Machine Learning Course Projects

Practice repository covering supervised learning, classification, regression, K-Means, PCA, TensorFlow/Keras neural networks, preprocessing, train/test splitting, and evaluation metrics.

Hands-on machine learning projects built while working through a structured ML curriculum.

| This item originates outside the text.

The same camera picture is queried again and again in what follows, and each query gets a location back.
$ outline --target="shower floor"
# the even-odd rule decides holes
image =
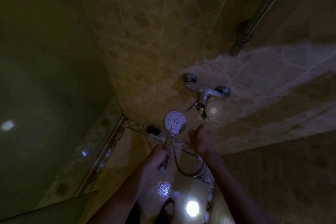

The focus is on understanding why each technique works, not just calling .fit().

Topics covered

Supervised learning

Linear regression — closed-form solution vs gradient descent, cost function minimization
Logistic regression — sigmoid function, binary cross-entropy loss, decision boundary
Classification — multi-class with softmax, one-vs-rest

Tree-based methods

Decision trees: information gain, Gini impurity, overfitting and pruning
Random forests: bagging, feature importance, hyperparameter tuning

Unsupervised learning

K-Means clustering — elbow method for k selection, convergence, cluster quality metrics
PCA (Principal Component Analysis) — eigendecomposition, explained variance ratio, dimensionality reduction for visualization and feature compression

Neural networks (TensorFlow/Keras)

Sequential API: Dense layers, activation functions (ReLU, sigmoid, softmax)
Training: model.compile, model.fit, callbacks (EarlyStopping, ModelCheckpoint)
Preventing overfitting: Dropout, L2 regularisation, batch normalisation

Data pipeline

Pandas for loading, cleaning, and exploring tabular data
NumPy for vectorised operations and matrix math
Train/validation/test splitting, StandardScaler, one-hot encoding with pd.get_dummies
Evaluation: accuracy, precision, recall, F1, ROC-AUC, confusion matrix

Key insight

Machine learning is applied linear algebra and statistics. Understanding the math (gradient descent as finding the slope of the loss surface, PCA as variance maximisation) makes it possible to debug models that aren’t converging — rather than just trying random hyperparameters.